J Chem Inf Model. 2011 Sep 26;51(9):2147-55. doi: 10.1021/ci100511v. Epub 2011 Mar 24.
High cholesterol levels contribute to hyperlipidemia. Liver X receptors (LXRs) are the drug targets. LXRs regulate the cholesterol absorption, biosynthesis, transportation, and metabolism. Novel agonists of LXR, especially LXRβ, are attractive solutions for treating hyperlipidemia. In order to discover novel LXRβ agonists, a three-dimensional pharmacophore model was built based upon known LXRβ agonists. The model was validated with a test set, a virtual screening experiment, and the FlexX docking approach. Results show that the model is capable of predicting a LXRβ agonist activity. Ligand-based virtual screening results can be refined by cross-linking by structure-based approaches. This is because two ligands that are mapped in the same way to the same pharmacophore model may have significantly different binding behaviors in the receptor's binding pocket. This paper reports our approach to identify reliable pharmacophore models through combining both ligand- and structure-based approaches.
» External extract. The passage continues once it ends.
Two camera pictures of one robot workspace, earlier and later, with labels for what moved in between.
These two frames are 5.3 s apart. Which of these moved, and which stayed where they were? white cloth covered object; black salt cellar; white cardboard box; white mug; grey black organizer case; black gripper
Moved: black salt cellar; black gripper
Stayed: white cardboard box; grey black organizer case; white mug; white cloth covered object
胆固醇水平升高会导致高脂血症。肝 X 受体(LXRs)是药物靶点。LXRs 调节胆固醇的吸收、生物合成、运输和代谢。LXR 的新型激动剂,特别是 LXRβ,是治疗高脂血症的有吸引力的解决方案。为了发现新型 LXRβ 激动剂,基于已知的 LXRβ 激动剂构建了一个三维药效团模型。该模型通过测试集、虚拟筛选实验和 FlexX 对接方法进行了验证。结果表明,该模型能够预测 LXRβ 激动剂的活性。基于配体的虚拟筛选结果可以通过基于结构的方法进行交联来进一步优化。这是因为映射到相同药效团模型的两种配体在受体结合口袋中可能具有明显不同的结合行为。本文报告了我们通过结合基于配体和基于结构的方法来识别可靠药效团模型的方法。